In 1610, as ordered by Ieyasu, the founder of the Tokugawa shogunate, the shogunal main office of Owari province (present-day Aichi Prefecture) was moved from Kiyosu to Nagoya, where a new castle was built. To commemorate the beginning of this magnificent castle's construction, which boasted a five-storied main tower crowned with a pair of large gold shachihoko (mythical dolphinlike creature), the National Theater of Japan is presenting a kabuki play titled "Asahi ni Kagayaku Kin no Shachihoko" ("The Gold Shachihoko Shining in the Morning Sun") till Jan. 27.

Written by members of the Literary Division of the Department of Performing Arts headed by Fumio Owada and in consultation with Onoe Kikugoro, 67, a prominent kabuki actor who takes the lead performance, the script for this work is based on a kabuki play by Namiki Gohei titled "Keisei Kogane no Shachihoko" ("Courtesans and the Gold Shachihoko"), which was first staged in Osaka in 1782.

A successful kabuki playwright active in Osaka and Edo during the second half of the 18th century, Gohei wrote many plays that hinged upon a dramatic style of stage production first developed by his master, Namiki Shozo.
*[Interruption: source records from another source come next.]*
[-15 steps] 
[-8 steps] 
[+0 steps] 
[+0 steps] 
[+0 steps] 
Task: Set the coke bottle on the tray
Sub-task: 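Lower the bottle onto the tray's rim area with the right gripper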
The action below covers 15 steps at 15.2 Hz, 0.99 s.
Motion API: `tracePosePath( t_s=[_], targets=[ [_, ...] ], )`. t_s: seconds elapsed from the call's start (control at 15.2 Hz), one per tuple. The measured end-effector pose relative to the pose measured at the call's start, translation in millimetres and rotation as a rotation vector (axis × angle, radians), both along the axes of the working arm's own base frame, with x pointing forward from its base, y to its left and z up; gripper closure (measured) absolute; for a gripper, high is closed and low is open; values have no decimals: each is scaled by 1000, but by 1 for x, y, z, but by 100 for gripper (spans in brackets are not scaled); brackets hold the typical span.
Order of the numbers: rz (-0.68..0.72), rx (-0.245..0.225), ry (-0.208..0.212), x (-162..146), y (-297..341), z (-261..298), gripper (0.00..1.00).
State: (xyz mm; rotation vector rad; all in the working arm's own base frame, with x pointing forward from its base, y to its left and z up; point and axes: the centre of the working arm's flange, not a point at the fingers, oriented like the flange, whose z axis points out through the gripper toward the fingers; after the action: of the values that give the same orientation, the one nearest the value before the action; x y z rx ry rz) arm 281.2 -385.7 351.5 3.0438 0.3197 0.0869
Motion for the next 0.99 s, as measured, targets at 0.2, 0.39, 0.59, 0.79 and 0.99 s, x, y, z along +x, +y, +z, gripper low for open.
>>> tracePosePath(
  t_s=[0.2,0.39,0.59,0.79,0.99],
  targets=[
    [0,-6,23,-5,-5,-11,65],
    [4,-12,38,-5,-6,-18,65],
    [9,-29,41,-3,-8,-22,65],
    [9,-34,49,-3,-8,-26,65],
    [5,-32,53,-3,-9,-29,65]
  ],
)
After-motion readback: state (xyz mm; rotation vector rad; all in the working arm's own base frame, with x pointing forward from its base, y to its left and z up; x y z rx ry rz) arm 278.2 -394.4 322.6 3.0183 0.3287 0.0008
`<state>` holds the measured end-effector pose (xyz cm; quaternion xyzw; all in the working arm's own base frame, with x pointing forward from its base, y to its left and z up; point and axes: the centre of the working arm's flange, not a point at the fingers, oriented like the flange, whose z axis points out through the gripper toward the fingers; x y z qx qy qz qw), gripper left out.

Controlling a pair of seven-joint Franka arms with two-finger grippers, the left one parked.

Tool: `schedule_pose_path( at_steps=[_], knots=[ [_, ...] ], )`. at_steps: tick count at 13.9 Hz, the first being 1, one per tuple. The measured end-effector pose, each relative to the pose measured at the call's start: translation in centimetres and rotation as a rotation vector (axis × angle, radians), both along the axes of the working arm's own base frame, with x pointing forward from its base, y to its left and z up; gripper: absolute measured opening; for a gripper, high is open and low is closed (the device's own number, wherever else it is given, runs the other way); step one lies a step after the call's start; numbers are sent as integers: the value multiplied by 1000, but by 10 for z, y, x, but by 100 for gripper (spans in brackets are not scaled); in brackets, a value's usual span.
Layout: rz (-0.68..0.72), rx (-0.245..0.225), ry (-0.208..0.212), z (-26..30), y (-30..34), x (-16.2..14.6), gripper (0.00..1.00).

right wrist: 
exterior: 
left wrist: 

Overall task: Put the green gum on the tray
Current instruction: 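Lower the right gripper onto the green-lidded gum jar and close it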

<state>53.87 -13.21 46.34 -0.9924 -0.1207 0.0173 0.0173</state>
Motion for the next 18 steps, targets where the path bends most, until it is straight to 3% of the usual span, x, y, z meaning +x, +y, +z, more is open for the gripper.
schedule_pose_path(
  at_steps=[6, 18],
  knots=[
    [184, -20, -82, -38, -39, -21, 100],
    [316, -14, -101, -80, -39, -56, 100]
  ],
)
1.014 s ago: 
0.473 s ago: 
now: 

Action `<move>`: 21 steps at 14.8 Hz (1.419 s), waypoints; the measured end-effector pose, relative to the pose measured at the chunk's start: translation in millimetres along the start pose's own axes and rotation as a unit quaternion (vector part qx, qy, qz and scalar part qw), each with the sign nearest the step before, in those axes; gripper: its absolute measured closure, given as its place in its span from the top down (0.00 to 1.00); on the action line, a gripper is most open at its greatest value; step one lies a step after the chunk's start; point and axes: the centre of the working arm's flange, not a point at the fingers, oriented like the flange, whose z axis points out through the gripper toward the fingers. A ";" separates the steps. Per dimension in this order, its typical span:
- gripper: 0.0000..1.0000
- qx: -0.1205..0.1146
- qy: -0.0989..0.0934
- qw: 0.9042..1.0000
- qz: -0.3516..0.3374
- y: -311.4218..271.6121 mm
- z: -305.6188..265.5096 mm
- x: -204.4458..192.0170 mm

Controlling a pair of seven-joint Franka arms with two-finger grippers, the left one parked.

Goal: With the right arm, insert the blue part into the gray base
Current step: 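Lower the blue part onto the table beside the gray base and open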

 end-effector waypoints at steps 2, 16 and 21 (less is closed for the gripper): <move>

His "Gold Shachihoko" centers on a unique character named Kakinoki Kinsuke, the son of Yayosu Hachikan, a Korean general who was killed by Daimyo Oda Haruhide, and Muraji, a Japanese woman. Swearing to avenge his father's death, Kinsuke declares war against the houses of Daimyo Oda and Shogun Ashikaga by stealing one of the Nagoya Castle's shachihoko.